- [What is required]
Each record is to be copied exactly as written.

- [The input]
━━━━━━━━━━━━━━━━━━━━━━━━━━━━━━
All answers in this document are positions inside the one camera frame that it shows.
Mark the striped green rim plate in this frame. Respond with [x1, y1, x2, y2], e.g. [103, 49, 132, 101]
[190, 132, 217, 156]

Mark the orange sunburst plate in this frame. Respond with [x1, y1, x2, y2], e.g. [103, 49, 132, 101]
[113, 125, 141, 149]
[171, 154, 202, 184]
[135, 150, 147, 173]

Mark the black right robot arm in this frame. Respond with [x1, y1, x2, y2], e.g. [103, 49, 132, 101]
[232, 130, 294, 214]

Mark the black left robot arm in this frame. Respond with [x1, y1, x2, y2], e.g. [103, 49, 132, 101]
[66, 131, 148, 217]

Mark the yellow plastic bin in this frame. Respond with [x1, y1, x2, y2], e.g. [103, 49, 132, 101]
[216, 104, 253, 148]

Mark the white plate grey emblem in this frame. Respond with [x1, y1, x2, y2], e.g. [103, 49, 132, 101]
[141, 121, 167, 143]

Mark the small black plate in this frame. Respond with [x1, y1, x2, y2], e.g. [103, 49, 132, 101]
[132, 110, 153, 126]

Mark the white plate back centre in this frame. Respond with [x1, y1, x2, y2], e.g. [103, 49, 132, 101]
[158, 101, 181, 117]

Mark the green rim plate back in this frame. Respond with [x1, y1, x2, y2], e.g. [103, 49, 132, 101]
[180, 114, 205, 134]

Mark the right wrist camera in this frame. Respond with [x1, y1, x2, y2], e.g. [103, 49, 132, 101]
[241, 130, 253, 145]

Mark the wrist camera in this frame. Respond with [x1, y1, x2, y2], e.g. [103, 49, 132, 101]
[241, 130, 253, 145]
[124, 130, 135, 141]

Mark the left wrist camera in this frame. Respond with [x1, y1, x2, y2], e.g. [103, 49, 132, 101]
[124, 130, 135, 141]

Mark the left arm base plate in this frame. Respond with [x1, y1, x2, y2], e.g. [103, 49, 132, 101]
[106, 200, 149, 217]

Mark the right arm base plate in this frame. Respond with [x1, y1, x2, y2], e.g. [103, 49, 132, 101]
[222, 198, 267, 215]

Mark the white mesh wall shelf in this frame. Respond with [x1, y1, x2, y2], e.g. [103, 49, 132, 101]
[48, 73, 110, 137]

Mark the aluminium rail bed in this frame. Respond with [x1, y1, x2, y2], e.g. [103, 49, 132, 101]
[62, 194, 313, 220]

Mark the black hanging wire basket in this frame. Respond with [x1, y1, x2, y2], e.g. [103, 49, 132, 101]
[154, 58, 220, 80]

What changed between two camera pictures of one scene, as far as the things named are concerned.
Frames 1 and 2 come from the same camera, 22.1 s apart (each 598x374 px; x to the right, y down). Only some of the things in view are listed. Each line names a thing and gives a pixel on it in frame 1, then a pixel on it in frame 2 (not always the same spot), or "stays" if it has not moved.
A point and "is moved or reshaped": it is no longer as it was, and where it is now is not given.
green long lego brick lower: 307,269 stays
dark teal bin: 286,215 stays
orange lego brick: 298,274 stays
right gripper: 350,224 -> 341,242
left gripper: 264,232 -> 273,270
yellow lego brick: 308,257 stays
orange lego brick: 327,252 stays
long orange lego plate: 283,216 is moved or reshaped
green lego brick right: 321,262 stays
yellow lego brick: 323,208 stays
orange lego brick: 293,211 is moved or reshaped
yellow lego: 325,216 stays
━━━━━━━━━━━━━━━━━━━━━━━━━━━━━━
- [Answer to the problem]
All answers in this document are positions inside the one camera frame that it shows.
Mark the striped green rim plate in this frame. Respond with [x1, y1, x2, y2], e.g. [103, 49, 132, 101]
[190, 132, 217, 156]

Mark the orange sunburst plate in this frame. Respond with [x1, y1, x2, y2], e.g. [103, 49, 132, 101]
[113, 125, 141, 149]
[171, 154, 202, 184]
[135, 150, 147, 173]

Mark the black right robot arm in this frame. Respond with [x1, y1, x2, y2], e.g. [103, 49, 132, 101]
[232, 130, 294, 214]

Mark the black left robot arm in this frame. Respond with [x1, y1, x2, y2], e.g. [103, 49, 132, 101]
[66, 131, 148, 217]

Mark the yellow plastic bin in this frame. Respond with [x1, y1, x2, y2], e.g. [103, 49, 132, 101]
[216, 104, 253, 148]

Mark the white plate grey emblem in this frame. Respond with [x1, y1, x2, y2], e.g. [103, 49, 132, 101]
[141, 121, 167, 143]

Mark the small black plate in this frame. Respond with [x1, y1, x2, y2], e.g. [103, 49, 132, 101]
[132, 110, 153, 126]

Mark the white plate back centre in this frame. Respond with [x1, y1, x2, y2], e.g. [103, 49, 132, 101]
[158, 101, 181, 117]

Mark the green rim plate back in this frame. Respond with [x1, y1, x2, y2], e.g. [103, 49, 132, 101]
[180, 114, 205, 134]

Mark the right wrist camera in this frame. Respond with [x1, y1, x2, y2], e.g. [103, 49, 132, 101]
[241, 130, 253, 145]

Mark the wrist camera in this frame. Respond with [x1, y1, x2, y2], e.g. [103, 49, 132, 101]
[241, 130, 253, 145]
[124, 130, 135, 141]

Mark the left wrist camera in this frame. Respond with [x1, y1, x2, y2], e.g. [103, 49, 132, 101]
[124, 130, 135, 141]

Mark the left arm base plate in this frame. Respond with [x1, y1, x2, y2], e.g. [103, 49, 132, 101]
[106, 200, 149, 217]

Mark the right arm base plate in this frame. Respond with [x1, y1, x2, y2], e.g. [103, 49, 132, 101]
[222, 198, 267, 215]

Mark the white mesh wall shelf in this frame. Respond with [x1, y1, x2, y2], e.g. [103, 49, 132, 101]
[48, 73, 110, 137]

Mark the aluminium rail bed in this frame. Respond with [x1, y1, x2, y2], e.g. [103, 49, 132, 101]
[62, 194, 313, 220]

Mark the black hanging wire basket in this frame. Respond with [x1, y1, x2, y2], e.g. [103, 49, 132, 101]
[154, 58, 220, 80]

What changed between two camera pictures of one scene, as far as the things named are concerned.
Frames 1 and 2 come from the same camera, 22.1 s apart (each 598x374 px; x to the right, y down). Only some of the things in view are listed. Each line names a thing and gives a pixel on it in frame 1, then a pixel on it in frame 2 (not always the same spot), or "stays" if it has not moved.
A point and "is moved or reshaped": it is no longer as it was, and where it is now is not given.
green long lego brick lower: 307,269 stays
dark teal bin: 286,215 stays
orange lego brick: 298,274 stays
right gripper: 350,224 -> 341,242
left gripper: 264,232 -> 273,270
yellow lego brick: 308,257 stays
orange lego brick: 327,252 stays
long orange lego plate: 283,216 is moved or reshaped
green lego brick right: 321,262 stays
yellow lego brick: 323,208 stays
orange lego brick: 293,211 is moved or reshaped
yellow lego: 325,216 stays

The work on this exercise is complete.